▶ _TASK DETAILS_
Every line from the first record below down to the line that includes "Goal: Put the" must be reproduced exactly; the pictures are not.

▶ _DATA TO PROCESS_

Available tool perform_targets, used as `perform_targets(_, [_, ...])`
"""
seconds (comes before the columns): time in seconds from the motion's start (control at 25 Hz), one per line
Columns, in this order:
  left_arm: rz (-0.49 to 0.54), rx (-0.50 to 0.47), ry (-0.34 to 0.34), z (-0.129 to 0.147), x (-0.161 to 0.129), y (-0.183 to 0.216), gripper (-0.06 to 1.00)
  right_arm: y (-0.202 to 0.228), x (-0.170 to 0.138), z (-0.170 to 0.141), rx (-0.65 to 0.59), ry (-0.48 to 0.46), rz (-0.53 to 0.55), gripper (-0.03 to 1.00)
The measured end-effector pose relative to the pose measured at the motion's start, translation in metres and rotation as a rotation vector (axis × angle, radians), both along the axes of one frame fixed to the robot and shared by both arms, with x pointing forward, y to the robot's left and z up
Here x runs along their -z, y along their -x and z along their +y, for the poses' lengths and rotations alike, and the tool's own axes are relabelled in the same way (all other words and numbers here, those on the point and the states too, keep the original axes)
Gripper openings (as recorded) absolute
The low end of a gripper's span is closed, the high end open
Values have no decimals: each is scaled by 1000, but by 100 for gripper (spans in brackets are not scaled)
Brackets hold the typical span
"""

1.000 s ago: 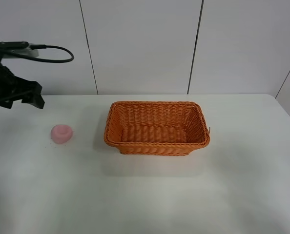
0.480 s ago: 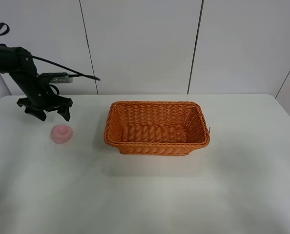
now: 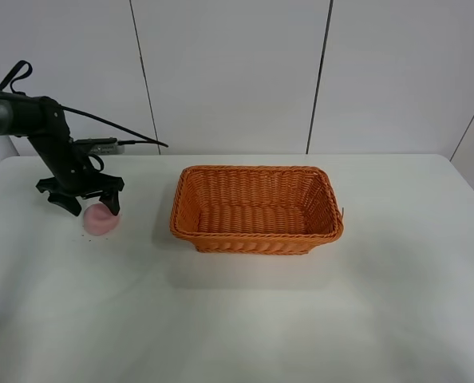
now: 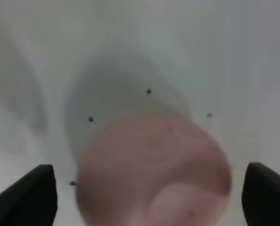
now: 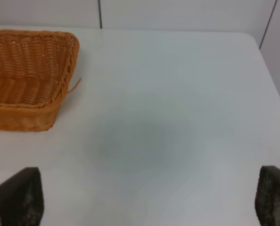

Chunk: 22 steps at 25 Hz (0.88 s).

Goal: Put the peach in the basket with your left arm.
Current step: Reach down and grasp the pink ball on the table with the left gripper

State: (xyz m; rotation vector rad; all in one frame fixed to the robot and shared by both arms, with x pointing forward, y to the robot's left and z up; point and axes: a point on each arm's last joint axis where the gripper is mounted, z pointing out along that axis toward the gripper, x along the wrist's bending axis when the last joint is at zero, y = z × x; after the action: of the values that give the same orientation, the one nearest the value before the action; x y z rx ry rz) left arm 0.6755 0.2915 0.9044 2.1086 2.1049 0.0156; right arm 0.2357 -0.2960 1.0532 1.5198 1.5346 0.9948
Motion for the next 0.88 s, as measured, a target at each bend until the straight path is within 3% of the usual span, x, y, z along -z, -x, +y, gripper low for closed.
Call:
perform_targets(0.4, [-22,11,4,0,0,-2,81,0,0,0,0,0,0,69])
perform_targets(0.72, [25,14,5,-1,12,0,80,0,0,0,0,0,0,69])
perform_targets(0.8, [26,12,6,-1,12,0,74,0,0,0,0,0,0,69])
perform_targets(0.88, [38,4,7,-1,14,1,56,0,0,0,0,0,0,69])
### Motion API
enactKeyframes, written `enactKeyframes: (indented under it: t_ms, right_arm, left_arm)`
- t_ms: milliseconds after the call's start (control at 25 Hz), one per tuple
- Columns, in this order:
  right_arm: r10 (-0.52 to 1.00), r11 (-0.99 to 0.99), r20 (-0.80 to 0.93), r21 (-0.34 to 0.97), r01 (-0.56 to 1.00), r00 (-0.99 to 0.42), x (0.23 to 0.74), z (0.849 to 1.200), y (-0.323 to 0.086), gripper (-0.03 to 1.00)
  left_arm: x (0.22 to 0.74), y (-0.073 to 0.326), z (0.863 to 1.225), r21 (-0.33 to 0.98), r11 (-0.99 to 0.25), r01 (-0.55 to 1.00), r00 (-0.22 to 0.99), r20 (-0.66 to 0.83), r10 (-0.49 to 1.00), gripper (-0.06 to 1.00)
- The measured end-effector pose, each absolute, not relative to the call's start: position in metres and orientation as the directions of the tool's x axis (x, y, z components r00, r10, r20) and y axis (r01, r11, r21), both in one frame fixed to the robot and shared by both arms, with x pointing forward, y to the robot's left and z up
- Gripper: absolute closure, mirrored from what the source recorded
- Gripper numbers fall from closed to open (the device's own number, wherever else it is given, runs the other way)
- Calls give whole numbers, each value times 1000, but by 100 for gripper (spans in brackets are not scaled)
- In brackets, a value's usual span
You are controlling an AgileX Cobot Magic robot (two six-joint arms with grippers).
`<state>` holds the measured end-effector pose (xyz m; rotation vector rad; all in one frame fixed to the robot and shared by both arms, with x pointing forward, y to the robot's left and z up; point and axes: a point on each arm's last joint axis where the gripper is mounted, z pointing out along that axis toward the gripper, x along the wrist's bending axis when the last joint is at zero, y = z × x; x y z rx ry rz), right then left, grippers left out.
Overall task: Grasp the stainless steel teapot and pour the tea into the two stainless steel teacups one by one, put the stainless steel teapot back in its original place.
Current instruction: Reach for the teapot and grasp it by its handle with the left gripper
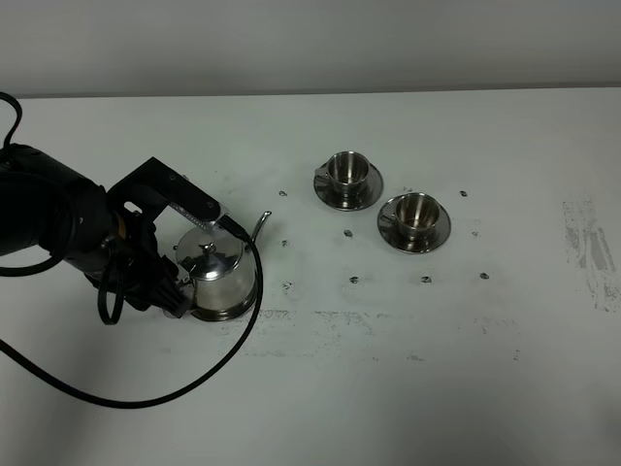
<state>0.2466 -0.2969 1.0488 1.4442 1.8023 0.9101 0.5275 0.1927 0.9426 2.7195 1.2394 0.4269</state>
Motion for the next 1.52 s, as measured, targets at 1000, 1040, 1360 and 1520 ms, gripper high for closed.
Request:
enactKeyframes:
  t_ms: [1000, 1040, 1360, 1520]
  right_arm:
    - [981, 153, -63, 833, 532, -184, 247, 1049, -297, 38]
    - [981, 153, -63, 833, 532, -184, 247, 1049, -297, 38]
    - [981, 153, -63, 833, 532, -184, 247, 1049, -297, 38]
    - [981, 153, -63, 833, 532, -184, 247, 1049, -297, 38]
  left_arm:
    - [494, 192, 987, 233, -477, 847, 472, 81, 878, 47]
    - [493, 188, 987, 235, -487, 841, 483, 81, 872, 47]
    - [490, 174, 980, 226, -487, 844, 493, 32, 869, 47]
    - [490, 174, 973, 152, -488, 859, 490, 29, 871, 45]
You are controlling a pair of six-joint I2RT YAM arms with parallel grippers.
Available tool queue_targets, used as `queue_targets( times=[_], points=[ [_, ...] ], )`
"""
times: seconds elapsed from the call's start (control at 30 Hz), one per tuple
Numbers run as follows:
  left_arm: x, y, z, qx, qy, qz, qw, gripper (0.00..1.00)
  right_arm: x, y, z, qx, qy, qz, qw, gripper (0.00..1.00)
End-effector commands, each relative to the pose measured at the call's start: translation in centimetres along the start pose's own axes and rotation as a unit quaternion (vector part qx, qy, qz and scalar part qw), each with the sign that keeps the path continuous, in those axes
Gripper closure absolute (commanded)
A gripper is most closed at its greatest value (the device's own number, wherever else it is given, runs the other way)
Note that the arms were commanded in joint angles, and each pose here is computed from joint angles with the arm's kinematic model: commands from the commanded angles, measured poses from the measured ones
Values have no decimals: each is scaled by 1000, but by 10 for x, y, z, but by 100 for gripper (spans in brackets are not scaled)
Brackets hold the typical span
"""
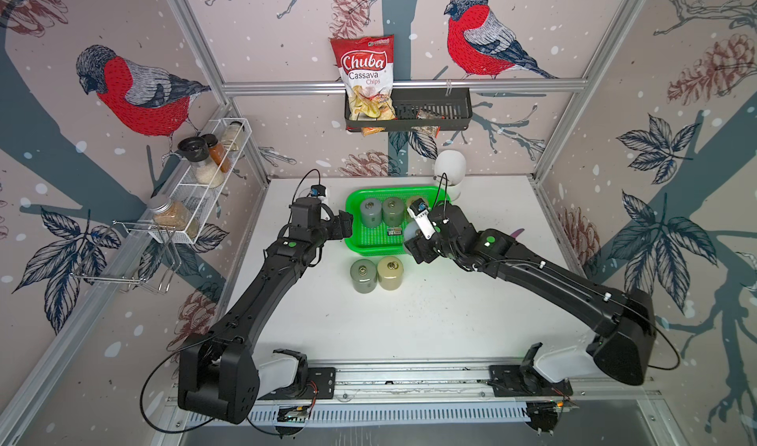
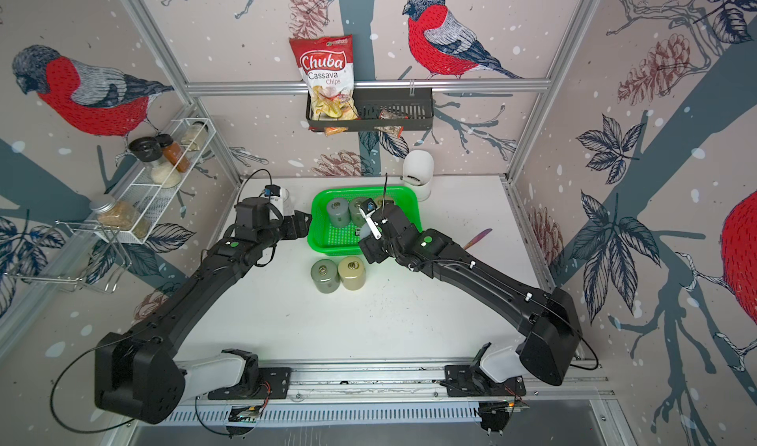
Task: Take the tea canister out of the basket
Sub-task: Pick up the tea canister from the basket, then place the tea canister at the center of the board.
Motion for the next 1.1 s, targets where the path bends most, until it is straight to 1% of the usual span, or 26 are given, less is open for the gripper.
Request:
queue_targets(
  times=[0.0,0.13,0.3,0.53,1.07],
  points=[
    [-1,-2,-5,4,-20,4,1000,10,0,-6,0,-39,-11,-35,999,100],
    [-1,-3,-7,4,-29,2,1000,9,-14,-31,5,-55,-10,-19,998,100],
    [1,-5,-7,4,-33,0,999,9,-33,-50,2,-71,-21,-18,997,100],
    [3,-8,-5,3,-29,-2,1000,8,-51,-61,4,-78,-20,-16,997,100],
    [4,-6,-5,4,-30,-5,1000,7,-83,-82,21,-75,-3,19,997,100]
  ],
)
Point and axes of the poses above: each gripper's point midway between its finger pads, its own x axis back along the fingers, its own z axis along the line the jaws close on, y = z × x, the point moved 5 cm from there along x, back along the fingers, and after that the axes turned 11 degrees about x, right-handed, at the moved point
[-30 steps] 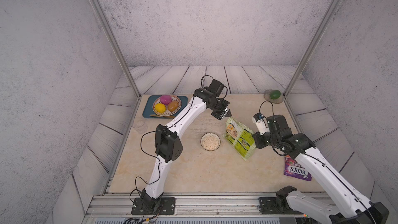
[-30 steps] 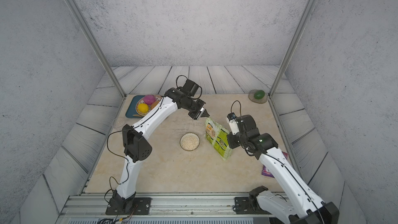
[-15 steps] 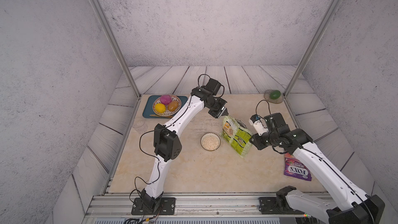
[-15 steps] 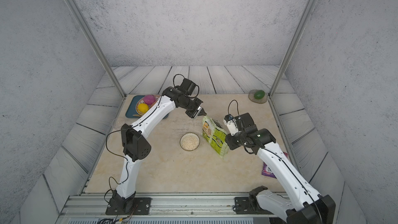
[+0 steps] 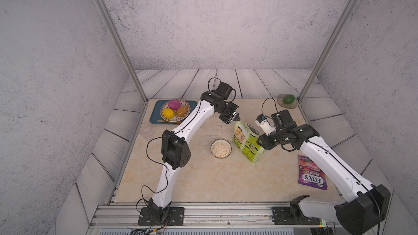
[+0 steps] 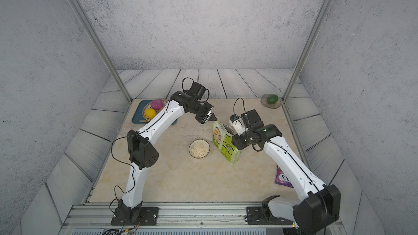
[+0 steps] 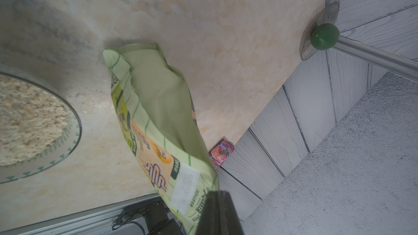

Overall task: Pour the oats into the breakfast bowl
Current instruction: Close the oats bag at the center of the board.

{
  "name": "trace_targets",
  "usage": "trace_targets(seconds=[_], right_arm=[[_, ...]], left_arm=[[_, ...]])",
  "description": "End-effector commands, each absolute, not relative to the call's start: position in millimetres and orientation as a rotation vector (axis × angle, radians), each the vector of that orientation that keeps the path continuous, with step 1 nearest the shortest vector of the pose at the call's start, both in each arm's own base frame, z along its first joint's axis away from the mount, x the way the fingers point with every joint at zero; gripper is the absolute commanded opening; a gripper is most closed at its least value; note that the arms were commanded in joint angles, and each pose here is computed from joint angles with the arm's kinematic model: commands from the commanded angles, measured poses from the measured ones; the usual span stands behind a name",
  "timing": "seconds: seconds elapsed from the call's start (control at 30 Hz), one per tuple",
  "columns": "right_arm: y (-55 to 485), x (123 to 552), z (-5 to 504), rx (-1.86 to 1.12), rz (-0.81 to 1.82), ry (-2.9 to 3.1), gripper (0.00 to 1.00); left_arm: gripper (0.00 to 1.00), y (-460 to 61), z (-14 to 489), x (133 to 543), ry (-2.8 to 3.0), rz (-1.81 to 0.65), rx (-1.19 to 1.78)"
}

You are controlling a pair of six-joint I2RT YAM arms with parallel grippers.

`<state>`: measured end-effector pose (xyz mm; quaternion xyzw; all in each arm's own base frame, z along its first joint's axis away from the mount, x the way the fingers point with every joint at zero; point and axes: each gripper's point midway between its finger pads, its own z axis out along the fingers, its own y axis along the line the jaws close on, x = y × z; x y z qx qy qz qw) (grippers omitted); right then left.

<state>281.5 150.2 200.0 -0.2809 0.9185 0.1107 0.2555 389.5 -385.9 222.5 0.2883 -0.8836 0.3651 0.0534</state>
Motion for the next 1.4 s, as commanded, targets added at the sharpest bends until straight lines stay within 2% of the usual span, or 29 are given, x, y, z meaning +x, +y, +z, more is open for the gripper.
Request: trace_targets(seconds=[0.0, 0.1, 0.17, 0.2, 0.27, 0.47, 0.7, 0.9, 0.97, 1.03, 1.2, 1.37], right_arm=[[157, 288, 206, -0.795, 0.331, 2.48, 0.45], [160, 292, 202, -0.809, 0.338, 2.493, 0.43], [162, 295, 204, -0.813, 0.341, 2.488, 0.36], [163, 296, 206, -0.814, 0.341, 2.482, 0.28], [161, 297, 211, -0.801, 0.33, 2.471, 0.0], [142, 285, 221, -0.695, 0.253, 2.469, 0.0], [130, 268, 202, -0.642, 0.233, 2.48, 0.0], [144, 272, 196, -0.68, 0.31, 2.529, 0.0], [148, 276, 195, -0.686, 0.324, 2.549, 0.09], [152, 281, 194, -0.702, 0.336, 2.553, 0.13], [160, 289, 198, -0.739, 0.361, 2.533, 0.21], [164, 295, 202, -0.747, 0.374, 2.511, 0.25]], left_arm=[[0.0, -391, 259, 390, -2.685, 1.269, 0.805], [0.0, -391, 258, 390, -2.676, 1.262, 0.814], [0.0, -392, 259, 390, -2.673, 1.271, 0.815], [0.0, -392, 259, 390, -2.673, 1.271, 0.816], [0.0, -391, 260, 392, -2.675, 1.275, 0.824], [0.0, -386, 271, 403, -2.691, 1.323, 0.844], [0.0, -376, 263, 395, -2.723, 1.25, 0.843], [0.0, -389, 261, 391, -2.698, 1.278, 0.8], [0.0, -394, 261, 388, -2.687, 1.288, 0.779], [0.0, -399, 259, 386, -2.666, 1.288, 0.769], [0.0, -400, 260, 384, -2.665, 1.291, 0.769], [0.0, -400, 262, 385, -2.666, 1.295, 0.778]])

▶ _ANSWER FOR THIS EXERCISE_
Available tool perform_targets, used as `perform_targets(_, [_, ...])`
"""
seconds (comes before the columns): time in seconds from the motion's start (control at 25 Hz), one per line
Columns, in this order:
  left_arm: rz (-0.49 to 0.54), rx (-0.50 to 0.47), ry (-0.34 to 0.34), z (-0.129 to 0.147), x (-0.161 to 0.129), y (-0.183 to 0.216), gripper (-0.06 to 1.00)
  right_arm: y (-0.202 to 0.228), x (-0.170 to 0.138), z (-0.170 to 0.141), rx (-0.65 to 0.59), ry (-0.48 to 0.46), rz (-0.53 to 0.55), gripper (-0.03 to 1.00)
The measured end-effector pose relative to the pose measured at the motion's start, translation in metres and rotation as a rotation vector (axis × angle, radians), both along the axes of one frame fixed to the robot and shared by both arms, with x pointing forward, y to the robot's left and z up
Here x runs along their -z, y along their -x and z along their +y, for the poses' lengths and rotations alike, and the tool's own axes are relabelled in the same way (all other words and numbers here, those on the point and the states too, keep the original axes)
Gripper openings (as recorded) absolute
The low end of a gripper's span is closed, the high end open
Values have no decimals: each is scaled by 1000, but by 100 for gripper (spans in brackets are not scaled)
Brackets hold the typical span
"""

1.000 s ago: 
0.480 s ago: 
now: 
now: 
now: 

Chunk: 22 steps at 25 Hz (0.88 s).

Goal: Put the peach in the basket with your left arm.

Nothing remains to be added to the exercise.